### WHAT IS BEING ASKED
Copy out all lines bearing the word "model" from the listing below.
****
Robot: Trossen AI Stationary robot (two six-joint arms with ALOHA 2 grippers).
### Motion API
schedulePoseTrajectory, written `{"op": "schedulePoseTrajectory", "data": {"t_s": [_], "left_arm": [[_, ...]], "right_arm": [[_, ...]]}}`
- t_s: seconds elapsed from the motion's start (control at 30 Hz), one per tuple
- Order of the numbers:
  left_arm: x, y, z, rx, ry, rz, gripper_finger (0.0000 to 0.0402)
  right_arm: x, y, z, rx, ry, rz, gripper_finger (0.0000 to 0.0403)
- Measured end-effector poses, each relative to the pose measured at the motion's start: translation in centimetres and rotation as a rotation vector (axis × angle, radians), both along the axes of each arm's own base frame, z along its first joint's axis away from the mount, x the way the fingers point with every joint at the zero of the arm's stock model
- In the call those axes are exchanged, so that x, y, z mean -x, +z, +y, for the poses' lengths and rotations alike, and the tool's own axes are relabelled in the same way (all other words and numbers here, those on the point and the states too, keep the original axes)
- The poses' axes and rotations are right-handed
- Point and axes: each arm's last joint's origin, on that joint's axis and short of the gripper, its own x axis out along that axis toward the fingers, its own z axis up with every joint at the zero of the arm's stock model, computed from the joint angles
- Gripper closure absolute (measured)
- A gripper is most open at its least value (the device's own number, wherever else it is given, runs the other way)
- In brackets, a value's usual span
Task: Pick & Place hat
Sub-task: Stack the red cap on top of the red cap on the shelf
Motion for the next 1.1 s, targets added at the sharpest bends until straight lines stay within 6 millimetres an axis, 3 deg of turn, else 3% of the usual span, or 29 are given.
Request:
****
### SOLUTION TO THIS TASK
- Measured end-effector poses, each relative to the pose measured at the motion's start: translation in centimetres and rotation as a rotation vector (axis × angle, radians), both along the axes of each arm's own base frame, z along its first joint's axis away from the mount, x the way the fingers point with every joint at the zero of the arm's stock model
- Point and axes: each arm's last joint's origin, on that joint's axis and short of the gripper, its own x axis out along that axis toward the fingers, its own z axis up with every joint at the zero of the arm's stock model, computed from the joint angles

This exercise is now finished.